Only the lines from the opening of the material through the one containing "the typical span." should be reproduced, each exactly as it stands.

┄┄┄┄┄┄┄┄┄┄

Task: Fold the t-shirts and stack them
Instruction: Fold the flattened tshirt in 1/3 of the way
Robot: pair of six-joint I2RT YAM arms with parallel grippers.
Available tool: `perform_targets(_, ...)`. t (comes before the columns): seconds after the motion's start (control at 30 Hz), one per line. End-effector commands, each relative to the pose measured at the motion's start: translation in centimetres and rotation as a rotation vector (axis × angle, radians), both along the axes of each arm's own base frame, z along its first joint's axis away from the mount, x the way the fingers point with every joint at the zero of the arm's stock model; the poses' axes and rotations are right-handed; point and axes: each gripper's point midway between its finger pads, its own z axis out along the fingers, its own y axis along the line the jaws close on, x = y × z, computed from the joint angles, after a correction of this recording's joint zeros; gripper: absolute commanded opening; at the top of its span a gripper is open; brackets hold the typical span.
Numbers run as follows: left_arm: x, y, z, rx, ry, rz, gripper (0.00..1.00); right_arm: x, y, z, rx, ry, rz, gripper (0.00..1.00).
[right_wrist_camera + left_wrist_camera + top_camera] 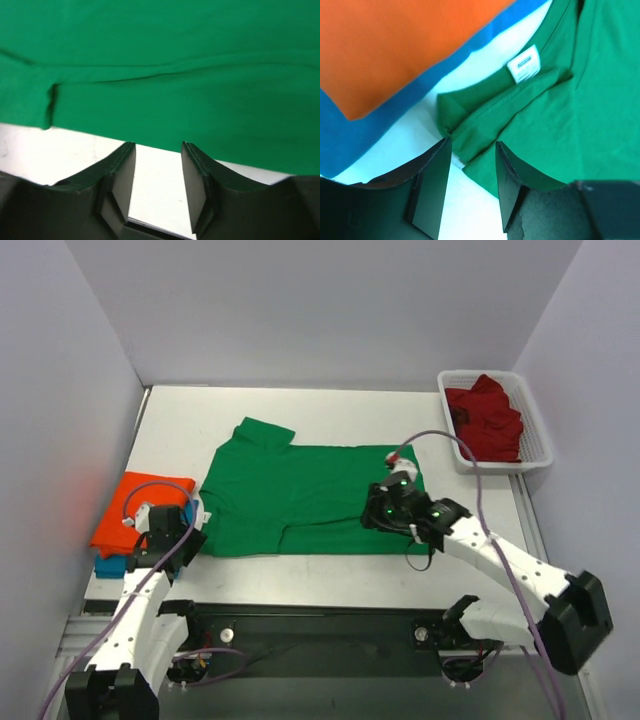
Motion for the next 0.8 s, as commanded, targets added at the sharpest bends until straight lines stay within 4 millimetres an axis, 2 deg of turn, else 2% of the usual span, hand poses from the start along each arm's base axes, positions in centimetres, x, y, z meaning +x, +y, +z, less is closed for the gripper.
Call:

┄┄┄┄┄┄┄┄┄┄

Solution
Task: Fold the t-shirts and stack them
Instruction: Fold the flattened tshirt in 1/3 of the way
Robot: pair of six-joint I2RT YAM arms with parallel grippers.
Available tool: `perform_targets(_, ...)`. t (comes before the columns): seconds after the motion's start (control at 30 Hz), one per line. End-effector commands, each relative to the pose measured at the motion's start: translation in centimetres and rotation as a rotation vector (axis × angle, radians), both along the axes of each arm's own base frame, z along its first joint's axis away from the mount, x the way the fingers point with every joint at the zero of the arm's stock model; the poses' axes and rotations are right-handed; point and axes: each gripper's point midway between its finger pads, its own z axis out along the fingers, its own y axis along the line the jaws close on, x = y × z, computed from the joint angles, after a correction of this recording's joint zeros; gripper: absolute commanded opening; at the top of its span a gripper is open; brackets hold the typical span.

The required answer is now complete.